▶ _Work request_
Look through the listing and report every line that has "along" in it.

▶ _Data listing_
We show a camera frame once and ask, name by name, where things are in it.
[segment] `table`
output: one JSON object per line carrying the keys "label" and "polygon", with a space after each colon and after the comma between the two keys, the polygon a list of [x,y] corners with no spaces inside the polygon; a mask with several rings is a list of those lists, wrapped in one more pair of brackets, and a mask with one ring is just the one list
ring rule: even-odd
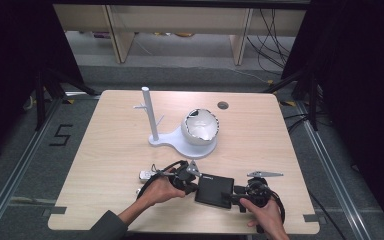
{"label": "table", "polygon": [[[256,170],[282,172],[267,178],[286,208],[289,234],[316,234],[318,222],[305,222],[314,215],[276,97],[256,93],[152,91],[151,98],[160,133],[174,131],[195,108],[210,110],[220,121],[217,147],[196,160],[202,173],[232,177],[246,185],[246,174]],[[109,209],[119,213],[136,199],[143,184],[139,171],[164,168],[182,157],[168,146],[148,143],[151,129],[146,113],[134,106],[143,103],[141,91],[105,91],[95,109],[56,208],[48,225],[54,230],[88,230]],[[226,102],[228,108],[218,108]],[[246,223],[250,213],[210,207],[194,202],[194,193],[184,199],[157,204],[130,225],[132,232],[254,234]]]}

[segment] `black fabric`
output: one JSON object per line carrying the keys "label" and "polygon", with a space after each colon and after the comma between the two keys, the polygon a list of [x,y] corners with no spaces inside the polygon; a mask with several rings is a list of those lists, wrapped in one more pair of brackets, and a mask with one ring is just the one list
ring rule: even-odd
{"label": "black fabric", "polygon": [[127,232],[127,225],[111,211],[107,211],[81,240],[118,240]]}
{"label": "black fabric", "polygon": [[231,194],[233,192],[233,183],[233,178],[203,174],[199,178],[195,201],[230,209],[232,203],[223,198],[222,193]]}

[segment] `sleeve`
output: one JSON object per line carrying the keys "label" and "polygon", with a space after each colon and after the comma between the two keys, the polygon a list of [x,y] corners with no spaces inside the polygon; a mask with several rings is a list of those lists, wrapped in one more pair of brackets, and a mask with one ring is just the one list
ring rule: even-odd
{"label": "sleeve", "polygon": [[81,240],[119,240],[127,232],[127,225],[111,211],[107,211]]}

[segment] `floor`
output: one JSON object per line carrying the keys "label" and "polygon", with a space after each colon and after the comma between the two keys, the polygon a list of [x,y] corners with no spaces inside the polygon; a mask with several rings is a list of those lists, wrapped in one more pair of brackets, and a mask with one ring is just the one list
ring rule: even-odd
{"label": "floor", "polygon": [[[259,49],[260,40],[264,41],[264,38],[258,39],[256,36],[250,36],[240,66],[233,62],[228,36],[196,34],[192,37],[179,37],[171,33],[138,33],[127,61],[123,64],[115,62],[109,39],[95,38],[90,32],[67,32],[66,36],[84,74],[85,82],[97,87],[124,81],[117,79],[120,76],[117,74],[111,75],[115,77],[109,80],[107,76],[112,71],[141,69],[142,72],[137,73],[139,75],[146,74],[146,68],[143,67],[149,67],[169,69],[159,75],[150,73],[151,75],[147,76],[155,77],[156,80],[164,78],[164,74],[167,74],[170,75],[169,78],[174,78],[174,81],[178,79],[184,83],[190,82],[193,79],[188,78],[189,72],[198,69],[202,74],[218,71],[220,74],[226,74],[226,79],[234,74],[237,78],[248,77],[263,89],[269,86],[270,78],[275,81],[280,78],[282,68],[279,65],[283,64],[283,56],[277,52],[279,45],[274,44],[271,39],[267,41],[267,45],[274,51],[265,52],[278,63],[259,57],[251,42]],[[291,49],[294,42],[291,37],[278,40],[285,49]],[[276,93],[285,117],[306,113],[305,103],[297,103],[290,97],[292,88],[293,84]],[[10,194],[10,202],[0,216],[0,239],[73,239],[81,235],[78,231],[49,230],[47,211],[55,203],[71,165],[70,159],[74,157],[76,146],[81,142],[81,134],[76,136],[75,133],[84,132],[96,103],[95,99],[77,101],[77,105],[62,104],[55,112],[54,118],[58,119],[58,122],[50,123],[50,130],[43,137],[35,136],[31,128],[35,124],[34,109],[26,111],[15,124],[8,139],[2,143],[5,151],[0,155],[0,193],[8,185],[7,180],[11,179],[12,170],[19,167],[17,164],[25,154],[30,139],[41,137],[43,142],[33,149],[33,161],[28,163],[19,182],[14,183],[16,185]],[[347,155],[346,147],[342,145],[328,116],[318,116],[318,132],[312,131],[307,122],[292,128],[297,121],[299,117],[286,118],[285,124],[291,127],[290,136],[297,158],[309,192],[314,195],[312,200],[319,216],[321,231],[315,236],[293,235],[291,238],[384,239],[383,212],[365,185],[364,179],[351,167],[352,159]],[[55,141],[53,134],[61,123],[67,122],[75,123],[75,127],[69,130],[73,135],[70,141],[74,144],[59,148],[57,153],[48,146]],[[58,159],[58,162],[43,159]],[[259,235],[252,238],[263,239]]]}

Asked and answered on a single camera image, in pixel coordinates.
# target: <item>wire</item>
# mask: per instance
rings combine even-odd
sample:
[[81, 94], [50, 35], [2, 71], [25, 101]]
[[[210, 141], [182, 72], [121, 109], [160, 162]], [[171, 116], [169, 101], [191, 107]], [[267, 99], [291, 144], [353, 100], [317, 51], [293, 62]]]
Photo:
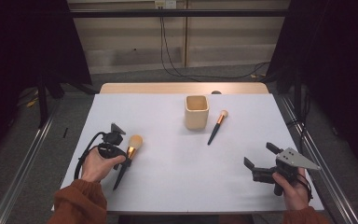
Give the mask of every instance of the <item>wire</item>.
[[24, 93], [23, 95], [19, 96], [19, 100], [21, 100], [22, 98], [28, 96], [29, 94], [35, 92], [36, 88], [32, 88], [30, 91]]
[[[162, 67], [164, 68], [164, 70], [170, 74], [171, 76], [174, 76], [174, 77], [186, 77], [186, 78], [189, 78], [191, 80], [194, 80], [194, 81], [197, 81], [197, 82], [200, 82], [199, 80], [196, 80], [194, 77], [210, 77], [210, 78], [226, 78], [226, 79], [235, 79], [235, 78], [242, 78], [242, 77], [248, 77], [252, 74], [254, 74], [255, 72], [257, 72], [257, 70], [261, 69], [264, 65], [266, 64], [269, 64], [269, 62], [263, 62], [263, 63], [257, 63], [255, 64], [255, 67], [254, 67], [254, 70], [250, 73], [247, 73], [243, 76], [238, 76], [238, 77], [221, 77], [221, 76], [198, 76], [198, 75], [183, 75], [181, 74], [174, 66], [173, 66], [173, 63], [172, 63], [172, 59], [171, 59], [171, 55], [170, 55], [170, 52], [168, 50], [168, 44], [167, 44], [167, 36], [166, 36], [166, 32], [165, 32], [165, 23], [164, 23], [164, 18], [163, 17], [160, 17], [160, 31], [161, 31], [161, 51], [160, 51], [160, 56], [161, 56], [161, 62], [162, 62]], [[170, 71], [168, 71], [168, 69], [165, 67], [165, 63], [164, 63], [164, 60], [163, 60], [163, 46], [164, 46], [164, 42], [165, 42], [165, 49], [167, 51], [167, 54], [168, 54], [168, 58], [170, 60], [170, 64], [171, 64], [171, 67], [173, 68], [173, 70], [177, 73], [176, 74], [173, 74], [171, 73]]]
[[[171, 60], [171, 55], [170, 55], [170, 52], [169, 52], [169, 50], [168, 50], [167, 37], [166, 37], [166, 35], [165, 35], [165, 25], [164, 25], [164, 18], [163, 18], [163, 17], [160, 17], [160, 18], [159, 18], [159, 23], [160, 23], [160, 26], [161, 26], [161, 63], [162, 63], [162, 67], [164, 68], [164, 70], [165, 70], [168, 74], [170, 74], [171, 76], [174, 76], [174, 77], [186, 77], [186, 78], [189, 78], [189, 79], [191, 79], [191, 80], [193, 80], [193, 81], [200, 82], [199, 80], [196, 80], [195, 78], [187, 77], [187, 76], [184, 76], [184, 75], [180, 74], [180, 73], [176, 70], [176, 68], [173, 66], [173, 63], [172, 63], [172, 60]], [[173, 70], [175, 70], [175, 72], [176, 72], [178, 75], [171, 73], [171, 72], [168, 71], [168, 69], [165, 67], [164, 59], [163, 59], [163, 57], [162, 57], [162, 51], [163, 51], [162, 49], [163, 49], [163, 45], [164, 45], [163, 43], [164, 43], [164, 42], [165, 42], [165, 49], [166, 49], [166, 51], [167, 51], [168, 58], [170, 59], [171, 66], [172, 66]]]
[[307, 180], [307, 178], [301, 174], [297, 174], [301, 177], [303, 177], [303, 179], [305, 181], [307, 181], [307, 183], [304, 183], [302, 180], [300, 180], [299, 178], [296, 179], [297, 183], [301, 184], [302, 186], [304, 186], [304, 188], [307, 190], [308, 192], [308, 202], [313, 199], [313, 196], [312, 196], [312, 187], [310, 186], [310, 182]]
[[301, 120], [302, 120], [302, 129], [301, 129], [301, 134], [299, 137], [299, 149], [298, 151], [303, 154], [303, 144], [302, 144], [302, 140], [304, 138], [304, 134], [305, 131], [307, 129], [307, 116], [310, 112], [310, 92], [307, 90], [305, 96], [304, 96], [304, 106], [303, 109], [301, 111]]
[[17, 107], [21, 107], [21, 106], [23, 106], [23, 105], [28, 105], [28, 104], [30, 104], [30, 103], [36, 103], [38, 100], [39, 100], [39, 97], [36, 96], [35, 98], [33, 98], [33, 99], [29, 100], [29, 101], [26, 101], [25, 103], [24, 103], [24, 102], [18, 103], [18, 104], [17, 104]]
[[75, 168], [75, 176], [74, 179], [78, 179], [79, 178], [79, 173], [80, 173], [80, 168], [84, 162], [84, 160], [86, 159], [86, 157], [89, 155], [90, 153], [90, 147], [92, 145], [92, 143], [95, 141], [95, 139], [99, 136], [99, 135], [105, 135], [106, 133], [103, 132], [99, 132], [97, 134], [94, 135], [94, 137], [92, 137], [91, 141], [89, 141], [89, 145], [86, 147], [86, 149], [84, 150], [83, 154], [81, 155], [81, 157], [79, 158], [79, 161], [77, 162], [77, 166]]

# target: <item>black brush handle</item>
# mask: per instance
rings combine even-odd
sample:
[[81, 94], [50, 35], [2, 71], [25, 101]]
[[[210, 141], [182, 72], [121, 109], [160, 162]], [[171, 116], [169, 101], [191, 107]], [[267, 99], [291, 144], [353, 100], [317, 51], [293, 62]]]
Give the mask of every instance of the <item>black brush handle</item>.
[[219, 128], [220, 128], [220, 124], [219, 124], [219, 123], [216, 123], [216, 125], [214, 125], [213, 131], [212, 131], [212, 134], [211, 134], [211, 137], [209, 138], [208, 146], [212, 143], [212, 140], [213, 140], [214, 136], [216, 135], [217, 130], [219, 130]]
[[121, 164], [121, 169], [120, 169], [120, 173], [118, 173], [118, 177], [116, 180], [116, 184], [113, 187], [113, 190], [115, 190], [118, 187], [118, 184], [120, 183], [121, 179], [123, 178], [124, 173], [126, 173], [127, 170], [127, 164]]

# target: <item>orange sleeve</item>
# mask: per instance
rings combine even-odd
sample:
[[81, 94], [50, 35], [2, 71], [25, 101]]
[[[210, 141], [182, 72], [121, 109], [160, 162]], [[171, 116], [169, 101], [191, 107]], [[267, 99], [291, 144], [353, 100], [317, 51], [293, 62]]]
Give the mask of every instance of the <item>orange sleeve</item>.
[[317, 213], [313, 207], [283, 213], [282, 224], [328, 224], [328, 220]]
[[48, 223], [106, 223], [106, 199], [101, 184], [74, 180], [54, 195], [54, 214]]

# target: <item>brush bristles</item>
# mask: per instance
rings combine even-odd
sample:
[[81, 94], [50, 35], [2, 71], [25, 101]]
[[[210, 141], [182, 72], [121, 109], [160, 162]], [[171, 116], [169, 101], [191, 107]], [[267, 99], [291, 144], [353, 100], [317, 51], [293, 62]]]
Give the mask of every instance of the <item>brush bristles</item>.
[[144, 140], [142, 139], [141, 135], [133, 135], [130, 138], [129, 141], [129, 147], [134, 147], [136, 149], [139, 149], [142, 146], [142, 143], [144, 142]]
[[225, 118], [228, 116], [228, 112], [226, 110], [222, 110], [220, 114], [223, 115]]

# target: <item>white table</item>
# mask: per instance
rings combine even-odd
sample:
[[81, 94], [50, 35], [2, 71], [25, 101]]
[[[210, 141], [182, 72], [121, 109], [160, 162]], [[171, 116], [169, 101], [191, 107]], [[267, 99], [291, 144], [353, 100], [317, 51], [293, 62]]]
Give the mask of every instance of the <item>white table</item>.
[[[92, 136], [109, 132], [114, 122], [127, 132], [121, 149], [127, 149], [133, 134], [140, 134], [144, 145], [117, 190], [112, 188], [118, 172], [111, 172], [102, 182], [108, 211], [143, 215], [283, 211], [283, 199], [273, 194], [274, 186], [254, 182], [251, 171], [243, 165], [246, 156], [257, 167], [274, 166], [275, 155], [265, 148], [267, 142], [296, 148], [273, 96], [208, 94], [207, 127], [195, 132], [184, 125], [187, 95], [96, 95], [62, 186], [72, 182], [77, 158]], [[222, 109], [228, 111], [228, 118], [207, 146]], [[313, 196], [310, 205], [323, 210], [315, 191]]]

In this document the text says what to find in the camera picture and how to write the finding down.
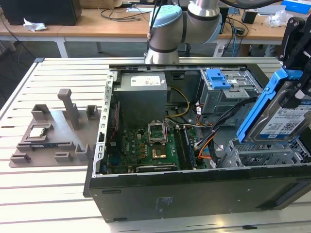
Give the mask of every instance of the white table leg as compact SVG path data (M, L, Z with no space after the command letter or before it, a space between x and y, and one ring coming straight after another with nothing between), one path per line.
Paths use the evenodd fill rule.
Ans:
M15 52L16 51L16 48L15 48L15 45L14 45L13 41L6 41L5 45L11 52Z
M60 37L59 39L56 40L58 50L60 52L60 56L62 58L68 58L68 54L66 51L66 46L65 46L65 40L64 38Z
M213 57L221 57L223 55L226 43L227 42L225 40L217 40Z
M99 52L99 53L103 52L102 45L100 42L96 42L96 47L97 47L97 52Z

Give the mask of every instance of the sticker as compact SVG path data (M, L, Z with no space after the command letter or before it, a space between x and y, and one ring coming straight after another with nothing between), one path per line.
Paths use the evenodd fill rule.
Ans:
M212 168L216 168L216 164L215 164L215 162L213 160L210 160L209 164L212 166Z
M43 145L30 145L30 147L32 147L32 148L42 148L44 146Z
M198 115L202 115L201 107L196 107L196 113L197 113Z
M308 111L311 111L311 101L302 101L295 109L280 107L260 132L260 136L282 138L291 134L304 121L304 114Z
M223 145L219 145L217 146L217 148L215 149L215 151L221 151L224 150L224 146Z
M155 200L155 211L164 212L169 210L169 206L172 205L174 197L163 197Z
M131 86L161 86L160 76L133 76Z
M227 79L227 82L228 83L236 83L236 84L238 84L238 82L235 79Z

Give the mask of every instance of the white cable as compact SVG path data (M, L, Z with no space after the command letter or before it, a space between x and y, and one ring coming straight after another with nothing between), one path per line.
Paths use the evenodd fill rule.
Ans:
M186 126L192 126L192 127L196 127L196 128L204 128L204 126L198 126L198 125L191 125L191 124L178 124L174 121L172 121L171 119L169 118L166 118L167 120L169 120L170 122L174 123L175 125L186 125Z

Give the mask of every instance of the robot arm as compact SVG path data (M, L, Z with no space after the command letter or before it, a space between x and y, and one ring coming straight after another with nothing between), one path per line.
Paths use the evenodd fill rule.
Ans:
M252 9L263 7L280 0L237 0L224 3ZM188 10L182 12L179 6L165 5L155 9L154 24L149 32L149 49L145 54L146 64L179 63L177 46L179 43L208 43L217 38L221 29L222 16L219 14L218 0L194 0ZM150 14L149 24L154 13Z

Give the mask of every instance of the black computer case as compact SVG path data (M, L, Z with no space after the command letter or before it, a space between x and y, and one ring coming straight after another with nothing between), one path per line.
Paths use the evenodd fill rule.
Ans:
M0 0L3 13L11 25L33 23L74 26L80 15L79 0Z

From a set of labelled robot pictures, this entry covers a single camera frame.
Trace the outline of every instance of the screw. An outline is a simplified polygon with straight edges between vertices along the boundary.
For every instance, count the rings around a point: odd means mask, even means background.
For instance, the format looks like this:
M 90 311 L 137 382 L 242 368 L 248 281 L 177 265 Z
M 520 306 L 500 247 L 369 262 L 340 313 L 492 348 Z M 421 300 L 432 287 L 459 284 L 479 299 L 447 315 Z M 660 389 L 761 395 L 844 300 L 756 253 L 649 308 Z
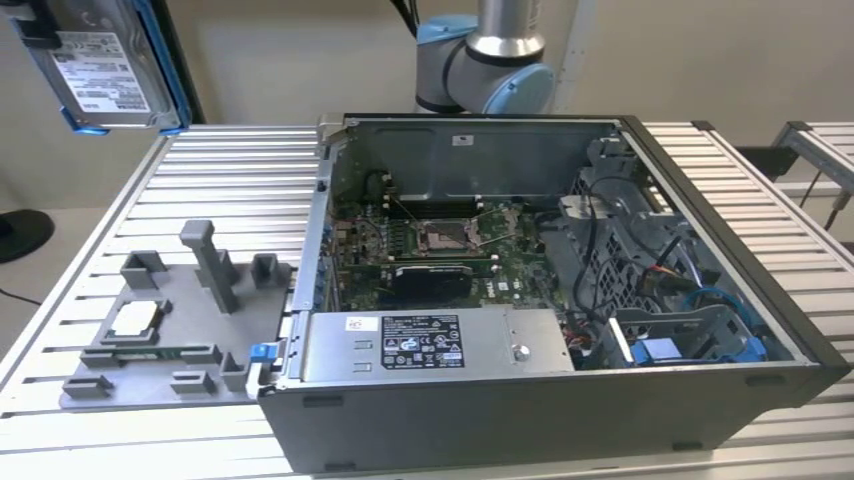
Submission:
M 513 345 L 512 358 L 516 359 L 516 362 L 524 362 L 528 358 L 531 358 L 531 349 L 524 345 Z

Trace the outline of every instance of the aluminum extrusion table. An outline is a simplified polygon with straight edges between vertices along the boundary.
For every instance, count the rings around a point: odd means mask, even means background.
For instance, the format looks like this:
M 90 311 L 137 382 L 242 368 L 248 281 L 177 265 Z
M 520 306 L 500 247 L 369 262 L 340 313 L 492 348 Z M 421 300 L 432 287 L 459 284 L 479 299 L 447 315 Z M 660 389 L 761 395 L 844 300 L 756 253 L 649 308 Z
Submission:
M 854 123 L 788 122 L 773 140 L 787 146 L 854 193 Z
M 854 363 L 854 258 L 713 130 L 645 124 L 800 308 Z M 130 250 L 190 263 L 184 220 L 212 218 L 234 261 L 297 266 L 317 158 L 313 127 L 202 126 L 156 141 L 0 364 L 5 478 L 289 477 L 254 405 L 68 413 L 57 406 Z M 289 322 L 285 309 L 282 322 Z M 807 406 L 765 413 L 712 452 L 376 475 L 472 478 L 854 478 L 854 374 Z

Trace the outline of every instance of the warning label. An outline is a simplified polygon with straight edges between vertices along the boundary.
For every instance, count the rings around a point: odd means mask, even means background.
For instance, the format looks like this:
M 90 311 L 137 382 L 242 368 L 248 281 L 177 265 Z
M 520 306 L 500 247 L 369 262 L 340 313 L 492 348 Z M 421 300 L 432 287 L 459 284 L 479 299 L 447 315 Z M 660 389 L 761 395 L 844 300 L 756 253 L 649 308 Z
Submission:
M 382 317 L 381 364 L 388 370 L 464 367 L 457 316 Z
M 56 32 L 62 47 L 53 63 L 80 109 L 98 113 L 148 113 L 130 62 L 112 32 Z

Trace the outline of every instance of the power supply label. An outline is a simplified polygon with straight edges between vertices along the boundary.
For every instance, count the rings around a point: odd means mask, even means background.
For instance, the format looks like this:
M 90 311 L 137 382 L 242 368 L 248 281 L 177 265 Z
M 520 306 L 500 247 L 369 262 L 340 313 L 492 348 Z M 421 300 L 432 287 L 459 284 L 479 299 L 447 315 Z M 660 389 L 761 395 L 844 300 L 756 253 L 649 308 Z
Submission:
M 382 317 L 381 364 L 388 370 L 464 367 L 459 317 Z

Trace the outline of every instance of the blue cable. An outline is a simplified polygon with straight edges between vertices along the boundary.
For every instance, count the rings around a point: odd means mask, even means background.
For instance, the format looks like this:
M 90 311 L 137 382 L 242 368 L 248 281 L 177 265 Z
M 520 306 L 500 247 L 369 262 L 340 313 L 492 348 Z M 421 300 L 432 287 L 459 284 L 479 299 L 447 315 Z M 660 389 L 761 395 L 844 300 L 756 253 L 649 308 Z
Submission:
M 681 308 L 684 310 L 693 309 L 693 299 L 703 293 L 713 293 L 719 295 L 727 302 L 735 306 L 735 310 L 737 311 L 737 316 L 741 318 L 741 321 L 747 324 L 747 327 L 752 327 L 752 320 L 749 318 L 749 312 L 744 307 L 744 304 L 728 293 L 715 287 L 703 287 L 700 289 L 693 290 L 684 296 L 684 300 L 681 302 Z

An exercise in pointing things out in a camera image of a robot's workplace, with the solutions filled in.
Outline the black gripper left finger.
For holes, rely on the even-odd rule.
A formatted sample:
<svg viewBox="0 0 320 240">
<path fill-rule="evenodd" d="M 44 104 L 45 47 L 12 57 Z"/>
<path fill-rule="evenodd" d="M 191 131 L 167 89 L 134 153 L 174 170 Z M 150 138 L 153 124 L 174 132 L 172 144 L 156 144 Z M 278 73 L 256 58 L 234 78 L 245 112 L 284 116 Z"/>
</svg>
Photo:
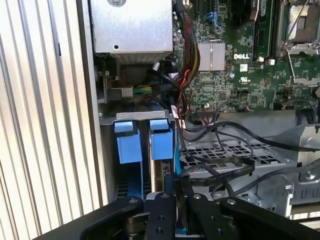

▶ _Exercise solution_
Trace the outline of every instance of the screw. An outline is a simplified polygon with straight edges between vertices along the boundary.
Trace the outline of every instance of the aluminum extrusion table. An outline is a simplified polygon with straight edges between vertices along the boundary.
Trace the outline of every instance of the warning label. An outline is a simplified polygon with straight edges between vertices along the boundary.
Trace the outline of every instance of the power supply label. An outline is a simplified polygon with straight edges between vertices along the boundary.
Trace the outline of every instance of the blue cable. An outline is a simplified polygon with straight edges between vertices along the boundary.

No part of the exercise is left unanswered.